The problem was the picture, which was delivered through NBC’s $150,000 van and relayed to a transmitter atop the Empire State Building, then picked up at local outposts. One 9 by 12 inch screen’s “outset was blurred, with reproduced faces dark,” said The Times. The ball was rarely seen. Players resembled “flies.”
On Aug. 26, 1939, NBC telecast a first professional game: Cincinnati at Brooklyn. "No monitor, only two cameras at Ebbets Field,” said Dodgers’ 1939-53 announcer Red Barber. “I had to watch to see which one’s red light was on, then guess its direction.”
Radio seemed immovable. In 1946, 140 million Americans owned 56 million radios compared to TV’s 17,000. But slowly, television became irresistible: by the mid-1950s, 10,000 TVs were being sold every day.
Springtime for TV baseball was really autumn 1951. The Dodgers and Giants tied for the National League pennant. CBS and NBC then aired a best-of-three playoff: The first national network sports telecast. Next, NBC began TV’s first national World Series. Postseason had a Southern sound: Florida’s Barber; Georgia’s Ernie Harwell and Kentucky’s Russ Hodges of the Giants; and Alabama’s Voice of the Yankees: Mel Allen.
“People ask why so many voices came from the South,” said Harwell. “We grew up in a storytelling place.”

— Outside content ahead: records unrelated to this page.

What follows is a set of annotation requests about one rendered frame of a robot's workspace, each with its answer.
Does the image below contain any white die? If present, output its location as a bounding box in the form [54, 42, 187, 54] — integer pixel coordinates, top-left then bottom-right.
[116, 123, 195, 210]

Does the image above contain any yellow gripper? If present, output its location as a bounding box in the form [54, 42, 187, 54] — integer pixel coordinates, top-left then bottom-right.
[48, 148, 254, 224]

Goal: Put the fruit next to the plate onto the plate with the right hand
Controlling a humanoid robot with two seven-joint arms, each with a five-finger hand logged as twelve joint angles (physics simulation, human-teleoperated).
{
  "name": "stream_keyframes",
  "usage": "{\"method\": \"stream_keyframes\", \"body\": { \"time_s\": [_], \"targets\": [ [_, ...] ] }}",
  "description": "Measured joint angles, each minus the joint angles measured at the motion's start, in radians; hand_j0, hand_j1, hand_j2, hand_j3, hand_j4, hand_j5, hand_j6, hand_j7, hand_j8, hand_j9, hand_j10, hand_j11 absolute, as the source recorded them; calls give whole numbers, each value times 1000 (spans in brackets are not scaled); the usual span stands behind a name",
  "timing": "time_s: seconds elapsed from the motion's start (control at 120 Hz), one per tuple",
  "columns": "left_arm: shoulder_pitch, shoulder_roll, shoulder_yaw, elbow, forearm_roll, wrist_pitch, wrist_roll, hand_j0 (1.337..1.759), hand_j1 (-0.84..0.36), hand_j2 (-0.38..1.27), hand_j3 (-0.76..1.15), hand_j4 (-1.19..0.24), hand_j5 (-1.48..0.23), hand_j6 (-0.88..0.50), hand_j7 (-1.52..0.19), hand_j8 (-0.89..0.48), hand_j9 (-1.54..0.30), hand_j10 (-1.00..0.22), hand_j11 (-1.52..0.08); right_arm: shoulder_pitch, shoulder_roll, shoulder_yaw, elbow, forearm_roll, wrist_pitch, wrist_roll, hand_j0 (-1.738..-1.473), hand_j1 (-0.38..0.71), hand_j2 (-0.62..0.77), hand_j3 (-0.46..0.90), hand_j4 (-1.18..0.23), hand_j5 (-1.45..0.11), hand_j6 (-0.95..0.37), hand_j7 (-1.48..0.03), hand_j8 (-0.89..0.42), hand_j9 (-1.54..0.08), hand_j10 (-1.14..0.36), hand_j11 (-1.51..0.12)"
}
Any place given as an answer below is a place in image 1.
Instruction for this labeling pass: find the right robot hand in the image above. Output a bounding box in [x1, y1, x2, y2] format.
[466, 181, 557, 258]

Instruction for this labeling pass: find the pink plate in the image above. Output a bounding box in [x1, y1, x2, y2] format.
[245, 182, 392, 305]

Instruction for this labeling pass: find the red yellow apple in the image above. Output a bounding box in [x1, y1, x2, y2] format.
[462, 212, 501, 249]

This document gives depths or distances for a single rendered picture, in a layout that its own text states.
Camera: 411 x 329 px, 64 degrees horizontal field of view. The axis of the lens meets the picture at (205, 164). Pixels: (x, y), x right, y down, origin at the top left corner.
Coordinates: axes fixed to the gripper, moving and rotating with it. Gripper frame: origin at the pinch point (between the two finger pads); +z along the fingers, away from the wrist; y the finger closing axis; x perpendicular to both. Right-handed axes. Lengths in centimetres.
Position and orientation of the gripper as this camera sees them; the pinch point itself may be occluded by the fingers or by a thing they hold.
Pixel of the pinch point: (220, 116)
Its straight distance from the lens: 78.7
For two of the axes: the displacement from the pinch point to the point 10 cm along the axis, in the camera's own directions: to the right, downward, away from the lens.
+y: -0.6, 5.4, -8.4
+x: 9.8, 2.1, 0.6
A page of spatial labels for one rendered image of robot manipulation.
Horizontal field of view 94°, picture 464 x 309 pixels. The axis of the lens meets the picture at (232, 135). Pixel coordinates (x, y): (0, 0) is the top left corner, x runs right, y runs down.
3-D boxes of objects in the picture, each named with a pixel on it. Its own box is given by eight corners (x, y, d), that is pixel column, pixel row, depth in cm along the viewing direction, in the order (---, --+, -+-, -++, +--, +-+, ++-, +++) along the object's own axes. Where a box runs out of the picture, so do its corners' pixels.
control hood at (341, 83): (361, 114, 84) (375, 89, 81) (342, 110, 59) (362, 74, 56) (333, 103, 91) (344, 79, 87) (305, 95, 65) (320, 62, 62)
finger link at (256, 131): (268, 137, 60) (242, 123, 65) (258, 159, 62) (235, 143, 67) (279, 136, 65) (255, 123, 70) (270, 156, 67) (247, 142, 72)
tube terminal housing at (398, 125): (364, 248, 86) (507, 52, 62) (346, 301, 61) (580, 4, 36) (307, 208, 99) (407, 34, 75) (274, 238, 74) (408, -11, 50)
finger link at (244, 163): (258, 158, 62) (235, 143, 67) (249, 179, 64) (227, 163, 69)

Allen and Barber were baseball’s first two larger-than-life TV Voices, receiving the National Baseball Hall of Fame and Museum’s first Ford C. Frick Award for broadcast excellence in 1978. A distant cousin of poet Sidney Lanier, Red made the mound a “pulpit.”

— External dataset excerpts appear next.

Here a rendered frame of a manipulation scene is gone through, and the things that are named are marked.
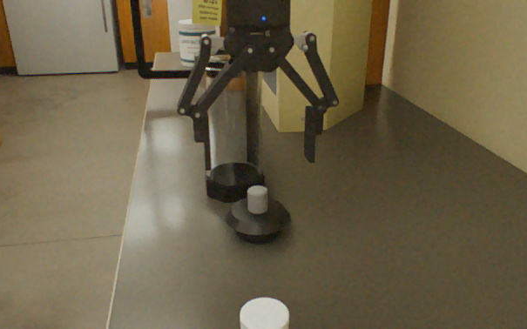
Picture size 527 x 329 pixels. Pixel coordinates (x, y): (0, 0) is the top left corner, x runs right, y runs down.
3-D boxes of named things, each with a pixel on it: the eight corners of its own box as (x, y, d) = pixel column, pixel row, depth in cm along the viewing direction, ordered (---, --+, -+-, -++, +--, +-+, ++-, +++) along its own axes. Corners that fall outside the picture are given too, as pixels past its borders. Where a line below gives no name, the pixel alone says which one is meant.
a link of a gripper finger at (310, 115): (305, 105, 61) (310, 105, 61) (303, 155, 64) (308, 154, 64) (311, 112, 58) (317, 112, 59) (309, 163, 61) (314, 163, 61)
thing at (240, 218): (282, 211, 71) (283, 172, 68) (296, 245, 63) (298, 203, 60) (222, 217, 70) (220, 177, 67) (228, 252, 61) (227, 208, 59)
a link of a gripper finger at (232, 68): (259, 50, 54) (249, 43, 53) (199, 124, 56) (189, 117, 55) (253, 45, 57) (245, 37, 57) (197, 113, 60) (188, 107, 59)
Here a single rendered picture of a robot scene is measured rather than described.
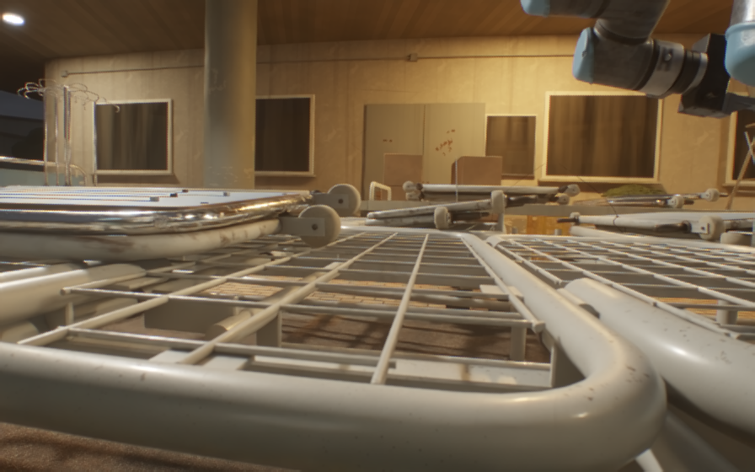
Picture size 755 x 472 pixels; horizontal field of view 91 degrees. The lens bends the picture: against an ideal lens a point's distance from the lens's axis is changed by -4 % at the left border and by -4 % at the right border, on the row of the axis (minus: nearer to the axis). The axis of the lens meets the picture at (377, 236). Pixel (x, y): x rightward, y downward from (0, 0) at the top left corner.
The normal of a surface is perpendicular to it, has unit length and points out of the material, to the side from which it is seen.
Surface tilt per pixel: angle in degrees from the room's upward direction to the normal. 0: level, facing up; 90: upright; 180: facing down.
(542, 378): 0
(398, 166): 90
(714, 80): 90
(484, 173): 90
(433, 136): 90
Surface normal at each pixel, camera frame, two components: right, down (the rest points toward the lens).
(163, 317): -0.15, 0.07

Mel was even more identified with American TV at mid-century: Allen called 21 World Series, so famed that, hailing a cab in Omaha one night, he said simply, “Sheraton, please.” The cabby, not recognizing him in the dark, nearly drove off the road.
Post-World War II’s TV capital was Chicago, having one of every 10 TV sets by 1947. New York WPIX and WOR were first to put baserunner and closeup cameras near each dugout and first and third base. In 1951, WGN Chicago invented today’s center field camera. "A guy saw a schoolboy scoreboard and thought, ‘A camera there'd show the hitter and pitcher,’” Cubs and White Sox Voice Jack Brickhouse said. NBC first used it on the 1957 World Series.

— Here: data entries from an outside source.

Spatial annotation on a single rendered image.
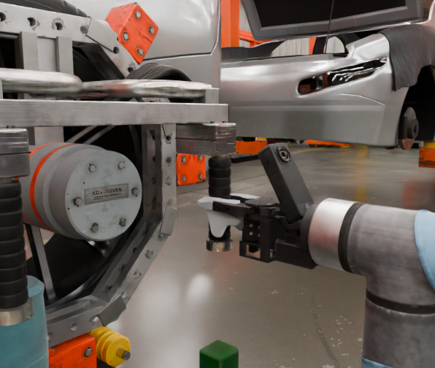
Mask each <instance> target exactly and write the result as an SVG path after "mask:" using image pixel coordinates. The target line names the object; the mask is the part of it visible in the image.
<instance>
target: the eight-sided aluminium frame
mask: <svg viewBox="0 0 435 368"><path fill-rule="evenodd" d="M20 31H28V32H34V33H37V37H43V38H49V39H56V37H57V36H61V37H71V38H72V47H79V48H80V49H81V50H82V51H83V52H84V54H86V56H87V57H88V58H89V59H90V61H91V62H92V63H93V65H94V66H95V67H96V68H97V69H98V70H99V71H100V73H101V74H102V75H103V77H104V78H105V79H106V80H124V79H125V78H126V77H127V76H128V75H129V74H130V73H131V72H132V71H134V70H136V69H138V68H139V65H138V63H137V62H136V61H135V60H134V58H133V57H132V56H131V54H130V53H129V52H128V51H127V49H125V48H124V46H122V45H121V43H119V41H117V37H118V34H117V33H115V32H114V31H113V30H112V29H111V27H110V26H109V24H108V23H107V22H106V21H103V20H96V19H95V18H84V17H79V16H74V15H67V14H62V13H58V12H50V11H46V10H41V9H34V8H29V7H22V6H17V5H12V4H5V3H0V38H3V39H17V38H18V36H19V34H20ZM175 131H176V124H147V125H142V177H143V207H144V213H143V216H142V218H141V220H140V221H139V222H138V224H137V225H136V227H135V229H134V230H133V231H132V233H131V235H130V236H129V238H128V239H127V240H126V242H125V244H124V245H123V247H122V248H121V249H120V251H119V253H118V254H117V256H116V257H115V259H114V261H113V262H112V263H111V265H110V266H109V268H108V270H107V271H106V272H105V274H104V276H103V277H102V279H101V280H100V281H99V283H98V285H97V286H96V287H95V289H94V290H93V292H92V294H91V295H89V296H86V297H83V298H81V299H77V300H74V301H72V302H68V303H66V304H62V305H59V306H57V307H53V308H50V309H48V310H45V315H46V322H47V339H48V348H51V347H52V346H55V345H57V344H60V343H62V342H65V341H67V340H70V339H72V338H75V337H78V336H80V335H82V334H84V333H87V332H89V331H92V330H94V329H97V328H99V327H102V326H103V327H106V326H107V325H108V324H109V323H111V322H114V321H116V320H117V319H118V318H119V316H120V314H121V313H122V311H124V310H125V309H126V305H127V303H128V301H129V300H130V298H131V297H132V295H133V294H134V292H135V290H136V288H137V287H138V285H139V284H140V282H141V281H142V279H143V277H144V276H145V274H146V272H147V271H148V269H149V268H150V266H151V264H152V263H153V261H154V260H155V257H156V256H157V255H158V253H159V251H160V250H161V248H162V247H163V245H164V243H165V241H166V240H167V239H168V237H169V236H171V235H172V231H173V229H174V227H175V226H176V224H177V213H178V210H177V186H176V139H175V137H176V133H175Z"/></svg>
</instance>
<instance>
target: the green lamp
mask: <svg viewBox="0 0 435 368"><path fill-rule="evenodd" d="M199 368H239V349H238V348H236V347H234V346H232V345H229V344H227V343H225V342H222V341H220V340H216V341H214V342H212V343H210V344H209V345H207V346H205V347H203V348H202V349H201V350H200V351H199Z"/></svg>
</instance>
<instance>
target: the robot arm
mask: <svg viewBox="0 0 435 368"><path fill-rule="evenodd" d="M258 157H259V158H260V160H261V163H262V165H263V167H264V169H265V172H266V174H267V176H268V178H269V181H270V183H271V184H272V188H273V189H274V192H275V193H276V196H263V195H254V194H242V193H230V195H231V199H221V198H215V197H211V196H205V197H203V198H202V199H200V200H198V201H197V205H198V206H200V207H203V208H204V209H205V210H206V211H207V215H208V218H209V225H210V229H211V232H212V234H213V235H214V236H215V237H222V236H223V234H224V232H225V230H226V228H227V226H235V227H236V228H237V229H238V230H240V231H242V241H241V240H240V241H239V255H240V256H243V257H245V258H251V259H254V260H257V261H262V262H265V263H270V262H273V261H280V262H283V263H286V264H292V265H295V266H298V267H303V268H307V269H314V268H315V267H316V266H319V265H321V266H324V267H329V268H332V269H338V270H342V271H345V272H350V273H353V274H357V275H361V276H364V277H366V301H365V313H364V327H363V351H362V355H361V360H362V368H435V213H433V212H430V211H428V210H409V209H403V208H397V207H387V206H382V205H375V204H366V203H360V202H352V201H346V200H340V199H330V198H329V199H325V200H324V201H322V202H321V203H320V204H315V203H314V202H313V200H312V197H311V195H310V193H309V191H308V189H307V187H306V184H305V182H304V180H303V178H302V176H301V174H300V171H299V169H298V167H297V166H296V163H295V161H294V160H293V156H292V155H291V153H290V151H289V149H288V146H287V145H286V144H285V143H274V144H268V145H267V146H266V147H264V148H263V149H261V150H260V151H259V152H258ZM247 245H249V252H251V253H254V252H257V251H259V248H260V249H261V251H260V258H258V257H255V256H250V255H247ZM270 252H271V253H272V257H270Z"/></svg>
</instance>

Color TV commenced Aug. 11, 1951: Brooklyn at Boston. In 1952, the Fall Classic debuted the novel split screen. From 1947 through 1964, the Gillette Co. sponsored the Series.
“The whole country followed it – farmers, factory workers, kids smuggling radio into class. Life stopped for the Series,” said Family Ties TV creator Gary David Goldberg.
What they saw lingers. 1954: In the Giants-Indians opener, Vic Wertz tested New York’s young center fielder. “There’s a long drive way back in center field – way back, back,” cried Brickhouse. “It is – oh, what a catch by Mays!”
The game’s greatest moments seemed to be made for the nation’s newest craze.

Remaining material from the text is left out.